What to produce ▸ The expected output is each entry, given again exactly.

-------------------------

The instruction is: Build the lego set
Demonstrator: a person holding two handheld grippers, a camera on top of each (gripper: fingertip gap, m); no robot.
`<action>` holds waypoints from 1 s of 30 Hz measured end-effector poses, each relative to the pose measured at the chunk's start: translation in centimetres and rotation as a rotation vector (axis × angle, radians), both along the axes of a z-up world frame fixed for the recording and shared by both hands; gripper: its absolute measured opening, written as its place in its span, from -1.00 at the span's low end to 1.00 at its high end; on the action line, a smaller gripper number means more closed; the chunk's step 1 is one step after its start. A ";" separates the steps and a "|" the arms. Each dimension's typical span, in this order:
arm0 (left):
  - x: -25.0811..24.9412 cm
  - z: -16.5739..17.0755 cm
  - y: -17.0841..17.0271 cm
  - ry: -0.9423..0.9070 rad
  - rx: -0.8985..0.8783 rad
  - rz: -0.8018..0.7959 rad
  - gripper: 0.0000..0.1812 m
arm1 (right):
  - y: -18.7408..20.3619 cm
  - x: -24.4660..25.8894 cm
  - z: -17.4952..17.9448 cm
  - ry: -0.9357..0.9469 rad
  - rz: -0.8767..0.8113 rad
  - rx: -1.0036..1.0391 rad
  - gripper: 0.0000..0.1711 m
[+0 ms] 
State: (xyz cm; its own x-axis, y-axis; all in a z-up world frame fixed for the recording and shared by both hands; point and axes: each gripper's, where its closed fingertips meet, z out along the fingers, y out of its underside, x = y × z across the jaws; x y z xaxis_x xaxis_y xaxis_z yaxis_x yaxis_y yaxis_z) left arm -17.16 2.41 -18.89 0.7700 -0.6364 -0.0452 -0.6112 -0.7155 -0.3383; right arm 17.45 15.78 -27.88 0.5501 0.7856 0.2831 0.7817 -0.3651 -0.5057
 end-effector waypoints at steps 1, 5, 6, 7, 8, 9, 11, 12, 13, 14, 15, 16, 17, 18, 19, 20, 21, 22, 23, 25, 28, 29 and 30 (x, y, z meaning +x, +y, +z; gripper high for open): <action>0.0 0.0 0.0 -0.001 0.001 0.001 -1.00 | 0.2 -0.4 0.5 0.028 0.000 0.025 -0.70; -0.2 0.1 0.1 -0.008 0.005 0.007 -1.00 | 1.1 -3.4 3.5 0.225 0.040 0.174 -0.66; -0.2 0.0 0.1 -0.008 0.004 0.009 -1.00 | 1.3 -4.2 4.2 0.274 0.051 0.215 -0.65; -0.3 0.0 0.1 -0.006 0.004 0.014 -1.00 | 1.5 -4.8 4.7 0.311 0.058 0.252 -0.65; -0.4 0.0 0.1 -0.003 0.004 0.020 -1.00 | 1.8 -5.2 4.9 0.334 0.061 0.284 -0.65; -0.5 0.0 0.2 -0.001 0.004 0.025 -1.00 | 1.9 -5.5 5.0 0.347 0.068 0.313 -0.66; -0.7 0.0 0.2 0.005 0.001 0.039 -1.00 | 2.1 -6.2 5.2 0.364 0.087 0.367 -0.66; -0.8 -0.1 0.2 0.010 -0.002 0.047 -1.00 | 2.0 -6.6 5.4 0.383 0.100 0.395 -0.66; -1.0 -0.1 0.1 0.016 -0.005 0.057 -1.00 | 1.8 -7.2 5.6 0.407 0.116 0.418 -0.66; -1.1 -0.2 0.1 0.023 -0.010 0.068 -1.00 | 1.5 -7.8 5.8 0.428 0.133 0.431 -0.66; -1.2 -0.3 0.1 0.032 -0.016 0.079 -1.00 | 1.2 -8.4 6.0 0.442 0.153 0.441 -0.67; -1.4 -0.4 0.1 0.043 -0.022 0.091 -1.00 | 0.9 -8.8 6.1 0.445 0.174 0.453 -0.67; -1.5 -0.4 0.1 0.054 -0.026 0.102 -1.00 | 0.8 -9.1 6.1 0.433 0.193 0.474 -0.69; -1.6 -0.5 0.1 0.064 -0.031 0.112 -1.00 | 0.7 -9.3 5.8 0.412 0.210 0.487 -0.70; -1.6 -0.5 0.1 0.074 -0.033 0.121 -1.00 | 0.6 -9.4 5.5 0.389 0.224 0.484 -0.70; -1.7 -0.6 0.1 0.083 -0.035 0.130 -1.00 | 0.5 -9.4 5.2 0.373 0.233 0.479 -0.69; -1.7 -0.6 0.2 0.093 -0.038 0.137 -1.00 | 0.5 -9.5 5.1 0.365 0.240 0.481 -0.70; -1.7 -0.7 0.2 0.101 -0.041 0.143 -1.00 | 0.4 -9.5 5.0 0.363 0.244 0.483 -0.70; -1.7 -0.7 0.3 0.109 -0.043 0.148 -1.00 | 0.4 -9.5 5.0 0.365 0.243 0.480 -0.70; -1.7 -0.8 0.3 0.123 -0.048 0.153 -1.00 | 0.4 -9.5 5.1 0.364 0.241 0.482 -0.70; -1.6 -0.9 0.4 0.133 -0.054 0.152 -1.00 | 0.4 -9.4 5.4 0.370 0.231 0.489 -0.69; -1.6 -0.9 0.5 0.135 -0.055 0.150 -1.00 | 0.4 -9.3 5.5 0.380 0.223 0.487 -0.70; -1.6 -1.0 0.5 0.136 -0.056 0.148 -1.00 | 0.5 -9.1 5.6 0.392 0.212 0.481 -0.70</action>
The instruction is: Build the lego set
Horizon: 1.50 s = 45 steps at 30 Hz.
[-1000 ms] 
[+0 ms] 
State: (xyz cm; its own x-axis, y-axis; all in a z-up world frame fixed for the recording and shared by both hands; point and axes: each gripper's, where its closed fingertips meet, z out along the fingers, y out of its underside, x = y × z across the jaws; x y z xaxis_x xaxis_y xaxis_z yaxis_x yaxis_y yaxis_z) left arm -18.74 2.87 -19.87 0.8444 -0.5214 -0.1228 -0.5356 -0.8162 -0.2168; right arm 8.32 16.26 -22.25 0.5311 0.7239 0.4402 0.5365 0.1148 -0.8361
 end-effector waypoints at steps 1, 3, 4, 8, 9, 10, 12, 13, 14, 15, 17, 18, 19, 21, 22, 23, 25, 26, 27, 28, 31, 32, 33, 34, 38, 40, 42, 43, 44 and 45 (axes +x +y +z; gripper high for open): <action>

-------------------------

Completed task ▸
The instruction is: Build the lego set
Demonstrator: a person holding two handheld grippers, a camera on top of each (gripper: fingertip gap, m); no robot.
`<action>` holds waypoints from 1 s of 30 Hz measured end-effector poses, each relative to the pose measured at the chunk's start: translation in centimetres and rotation as a rotation vector (axis × angle, radians), both along the axes of a z-up world frame fixed for the recording and shared by both hands; gripper: its absolute measured opening, written as its place in its span, from -1.00 at the span's low end to 1.00 at its high end; on the action line, a smaller gripper number means more closed; the chunk's step 1 is one step after its start. A ";" separates the steps and a "|" the arms. Each dimension's typical span, in this order:
arm0 (left):
  - x: -25.0811..24.9412 cm
  - z: -16.5739..17.0755 cm
  - y: -17.0841..17.0271 cm
  - ry: -0.9423..0.9070 rad
  - rx: -0.8985..0.8783 rad
  - rz: -0.8018..0.7959 rad
  - gripper: 0.0000..0.1812 m
arm1 (right):
  - y: -18.7408..20.3619 cm
  - x: -24.4660..25.8894 cm
  - z: -17.4952..17.9448 cm
  - ry: -0.9357..0.9469 rad
  - rz: -0.8767..0.8113 rad
  - rx: -1.0036..1.0391 rad
  - gripper: 0.0000..0.1711 m
[+0 ms] 
State: (xyz cm; its own x-axis, y-axis; all in a z-up world frame fixed for the recording and shared by both hands; point and axes: each gripper's, where its closed fingertips meet, z out along the fingers, y out of its underside, x = y × z across the jaws; x y z xaxis_x xaxis_y xaxis_z yaxis_x yaxis_y yaxis_z) left arm -17.16 2.41 -18.89 0.7700 -0.6364 -0.0452 -0.6112 -0.7155 -0.3383; right arm 17.45 15.78 -27.88 0.5501 0.7856 0.2831 0.7817 -0.3651 -0.5057
 end-effector waypoints at steps 1, 5, 6, 7, 8, 9, 11, 12, 13, 14, 15, 16, 17, 18, 19, 20, 21, 22, 23, 25, 28, 29 and 30 (x, y, z meaning +x, +y, +z; gripper high for open): <action>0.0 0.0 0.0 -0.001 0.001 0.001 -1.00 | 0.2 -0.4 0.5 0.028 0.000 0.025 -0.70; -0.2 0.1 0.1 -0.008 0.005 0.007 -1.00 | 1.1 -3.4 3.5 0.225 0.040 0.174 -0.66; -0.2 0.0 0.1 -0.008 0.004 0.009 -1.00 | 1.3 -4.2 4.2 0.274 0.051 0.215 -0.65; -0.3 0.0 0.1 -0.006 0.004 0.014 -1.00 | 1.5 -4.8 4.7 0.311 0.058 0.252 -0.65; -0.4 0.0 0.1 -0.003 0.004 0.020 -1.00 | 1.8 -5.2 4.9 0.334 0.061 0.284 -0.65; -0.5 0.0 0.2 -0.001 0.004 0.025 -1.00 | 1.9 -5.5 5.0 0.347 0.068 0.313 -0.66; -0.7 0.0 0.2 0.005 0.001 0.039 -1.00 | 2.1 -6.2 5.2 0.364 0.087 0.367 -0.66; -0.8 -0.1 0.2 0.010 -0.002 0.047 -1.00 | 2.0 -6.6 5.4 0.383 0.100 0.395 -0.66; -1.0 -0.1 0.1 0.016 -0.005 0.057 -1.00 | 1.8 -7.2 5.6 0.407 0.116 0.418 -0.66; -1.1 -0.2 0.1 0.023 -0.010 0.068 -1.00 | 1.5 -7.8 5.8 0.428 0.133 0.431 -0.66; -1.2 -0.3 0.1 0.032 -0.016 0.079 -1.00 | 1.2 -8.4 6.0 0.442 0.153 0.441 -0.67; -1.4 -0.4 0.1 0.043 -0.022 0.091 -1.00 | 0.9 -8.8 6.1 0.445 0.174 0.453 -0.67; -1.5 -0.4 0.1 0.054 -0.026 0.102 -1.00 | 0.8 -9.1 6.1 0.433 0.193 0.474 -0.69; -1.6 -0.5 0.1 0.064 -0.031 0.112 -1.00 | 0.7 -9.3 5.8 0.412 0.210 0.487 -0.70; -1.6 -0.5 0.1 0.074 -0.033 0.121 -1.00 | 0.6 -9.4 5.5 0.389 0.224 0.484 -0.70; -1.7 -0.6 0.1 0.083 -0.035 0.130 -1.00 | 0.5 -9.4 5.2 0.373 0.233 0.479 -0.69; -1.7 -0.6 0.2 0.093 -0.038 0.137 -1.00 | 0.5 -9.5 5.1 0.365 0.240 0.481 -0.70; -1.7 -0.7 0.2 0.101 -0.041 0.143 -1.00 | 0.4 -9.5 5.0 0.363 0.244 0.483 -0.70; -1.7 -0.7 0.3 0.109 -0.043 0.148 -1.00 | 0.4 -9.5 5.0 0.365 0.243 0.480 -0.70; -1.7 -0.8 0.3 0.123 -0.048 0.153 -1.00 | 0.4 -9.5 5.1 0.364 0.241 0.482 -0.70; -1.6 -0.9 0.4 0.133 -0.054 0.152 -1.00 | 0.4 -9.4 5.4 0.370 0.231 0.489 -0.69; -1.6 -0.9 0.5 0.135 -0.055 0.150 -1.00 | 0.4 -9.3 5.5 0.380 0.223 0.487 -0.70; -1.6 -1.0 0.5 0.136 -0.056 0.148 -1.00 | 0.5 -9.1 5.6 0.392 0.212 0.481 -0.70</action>
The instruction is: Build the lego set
Horizon: 1.50 s = 45 steps at 30 Hz.
[-1000 ms] 
[+0 ms] 
State: (xyz cm; its own x-axis, y-axis; all in a z-up world frame fixed for the recording and shared by both hands; point and axes: each gripper's, where its closed fingertips meet, z out along the fingers, y out of its underside, x = y × z across the jaws; x y z xaxis_x xaxis_y xaxis_z yaxis_x yaxis_y yaxis_z) left arm -18.74 2.87 -19.87 0.8444 -0.5214 -0.1228 -0.5356 -0.8162 -0.2168; right arm 8.32 16.26 -22.25 0.5311 0.7239 0.4402 0.5365 0.1148 -0.8361
 end-effector waypoints at steps 1, 3, 4, 8, 9, 10, 12, 13, 14, 15, 17, 18, 19, 21, 22, 23, 25, 26, 27, 28, 31, 32, 33, 34, 38, 40, 42, 43, 44 and 45 (axes +x +y +z; gripper high for open): <action>

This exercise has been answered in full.